I kept throwing. He kept dodging. My fingers flexed in frustration, my breath sharpening. I wasn’t far from the shore. I should’ve hit him at least once.

Dead or alive, he still had more power than me, to outmaneuver my attacks, to laugh in my face with each failure. Which he did, his demented enjoyment crackling through the air.

I reached for the next blade and… Fuck!

I’d run out. My blades scattered the shore, kicked away by the Drone’s boots. Could ghosts do that? His feet should’ve floated through the steel.
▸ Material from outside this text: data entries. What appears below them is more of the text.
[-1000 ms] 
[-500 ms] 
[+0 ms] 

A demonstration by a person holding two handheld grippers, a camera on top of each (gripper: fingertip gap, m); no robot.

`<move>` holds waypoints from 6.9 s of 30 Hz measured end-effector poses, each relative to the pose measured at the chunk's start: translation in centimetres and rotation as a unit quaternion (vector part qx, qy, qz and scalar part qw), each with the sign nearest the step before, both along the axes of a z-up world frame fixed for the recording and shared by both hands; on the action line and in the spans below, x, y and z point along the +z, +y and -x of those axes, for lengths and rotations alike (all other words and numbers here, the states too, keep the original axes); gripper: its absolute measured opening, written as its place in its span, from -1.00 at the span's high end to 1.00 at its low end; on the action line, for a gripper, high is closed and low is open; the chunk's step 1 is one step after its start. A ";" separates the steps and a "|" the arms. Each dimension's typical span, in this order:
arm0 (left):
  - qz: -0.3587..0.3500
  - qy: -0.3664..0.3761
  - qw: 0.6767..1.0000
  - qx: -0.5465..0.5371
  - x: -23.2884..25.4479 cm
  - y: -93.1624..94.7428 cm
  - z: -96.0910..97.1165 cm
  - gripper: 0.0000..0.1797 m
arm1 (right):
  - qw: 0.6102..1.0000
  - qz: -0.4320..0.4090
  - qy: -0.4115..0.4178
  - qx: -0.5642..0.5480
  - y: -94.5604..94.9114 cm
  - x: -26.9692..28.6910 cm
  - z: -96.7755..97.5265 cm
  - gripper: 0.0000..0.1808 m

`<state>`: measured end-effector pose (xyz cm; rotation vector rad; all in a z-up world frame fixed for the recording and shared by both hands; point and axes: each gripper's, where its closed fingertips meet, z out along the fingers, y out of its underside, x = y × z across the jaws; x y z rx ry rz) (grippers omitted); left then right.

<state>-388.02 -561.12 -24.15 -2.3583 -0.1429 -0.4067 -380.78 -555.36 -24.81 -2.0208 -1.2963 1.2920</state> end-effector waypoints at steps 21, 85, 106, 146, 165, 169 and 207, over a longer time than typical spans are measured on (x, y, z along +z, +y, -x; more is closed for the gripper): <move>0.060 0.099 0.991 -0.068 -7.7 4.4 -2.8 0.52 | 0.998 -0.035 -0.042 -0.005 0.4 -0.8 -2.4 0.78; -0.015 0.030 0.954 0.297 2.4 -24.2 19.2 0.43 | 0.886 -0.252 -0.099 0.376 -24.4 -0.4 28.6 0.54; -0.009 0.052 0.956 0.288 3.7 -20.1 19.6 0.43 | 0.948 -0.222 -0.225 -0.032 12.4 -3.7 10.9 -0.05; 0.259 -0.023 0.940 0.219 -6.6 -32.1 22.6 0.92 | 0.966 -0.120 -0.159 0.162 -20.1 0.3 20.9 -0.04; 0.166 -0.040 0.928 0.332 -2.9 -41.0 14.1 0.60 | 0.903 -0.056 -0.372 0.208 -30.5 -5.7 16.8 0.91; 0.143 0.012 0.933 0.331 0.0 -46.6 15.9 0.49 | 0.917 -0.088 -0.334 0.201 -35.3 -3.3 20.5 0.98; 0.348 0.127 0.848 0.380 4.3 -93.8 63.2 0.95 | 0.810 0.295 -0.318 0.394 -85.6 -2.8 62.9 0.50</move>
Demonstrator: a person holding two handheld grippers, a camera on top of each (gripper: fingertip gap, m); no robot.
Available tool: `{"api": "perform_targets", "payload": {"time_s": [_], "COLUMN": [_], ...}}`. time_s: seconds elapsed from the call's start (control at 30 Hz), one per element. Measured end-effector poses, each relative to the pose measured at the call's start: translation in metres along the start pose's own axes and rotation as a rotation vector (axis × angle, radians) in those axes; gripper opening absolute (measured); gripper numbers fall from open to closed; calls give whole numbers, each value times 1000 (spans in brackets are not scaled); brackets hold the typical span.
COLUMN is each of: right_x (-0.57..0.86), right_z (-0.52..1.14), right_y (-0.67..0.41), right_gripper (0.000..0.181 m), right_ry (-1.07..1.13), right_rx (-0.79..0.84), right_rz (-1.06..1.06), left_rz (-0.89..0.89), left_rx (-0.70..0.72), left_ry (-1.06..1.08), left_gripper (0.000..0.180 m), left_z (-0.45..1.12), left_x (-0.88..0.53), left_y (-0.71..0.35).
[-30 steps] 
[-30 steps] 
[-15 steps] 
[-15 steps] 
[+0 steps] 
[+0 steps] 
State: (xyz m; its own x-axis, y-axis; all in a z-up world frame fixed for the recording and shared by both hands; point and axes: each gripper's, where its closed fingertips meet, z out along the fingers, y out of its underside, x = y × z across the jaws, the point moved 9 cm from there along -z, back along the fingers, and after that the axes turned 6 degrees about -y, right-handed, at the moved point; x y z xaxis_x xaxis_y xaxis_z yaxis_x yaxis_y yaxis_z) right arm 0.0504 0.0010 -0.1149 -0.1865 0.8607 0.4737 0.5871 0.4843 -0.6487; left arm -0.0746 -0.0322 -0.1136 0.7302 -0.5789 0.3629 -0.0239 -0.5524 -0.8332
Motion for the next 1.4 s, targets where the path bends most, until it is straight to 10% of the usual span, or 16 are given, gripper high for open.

Where the hell was Jesse? The animal clinic was too far away to alert Roark, the cinder-block walls too thick to penetrate. But I tried anyway. “Roark!”

The area surrounding the building held still.

The Drone crossed his arms, and a terrifying smile morphed his mouth into fangs, melted skin, and insanity.

The thought of Jesse alone and in need of help flooded my blood with adrenaline. My heart rate blew up, and vicious energy surged through my body. Should I leave the protection of the water without weapons?

It wasn’t just my life I risked. The cure. The future child.

Where were the others? Still guarding the perimeter?

“Georges! Tallis!” I bellowed their names until my throat burned, pausing every few breaths to listen for the boom of their rifles.

More silence. Where were the aphids? Their vibrations strummed from… I couldn’t locate a position. The threads buzzed from everywhere and nowhere.

I concentrated hard and tried to reign them in, pushing my command along each insectile lifeline with urgency. Leave. Leave. Leave.

The effort sucked me dry in seconds. Without masculine energy from skin contact, I was powerless. Spots invaded my vision. Ice spread through my veins. And wet warmth trickled from my nose, followed by the scent of copper.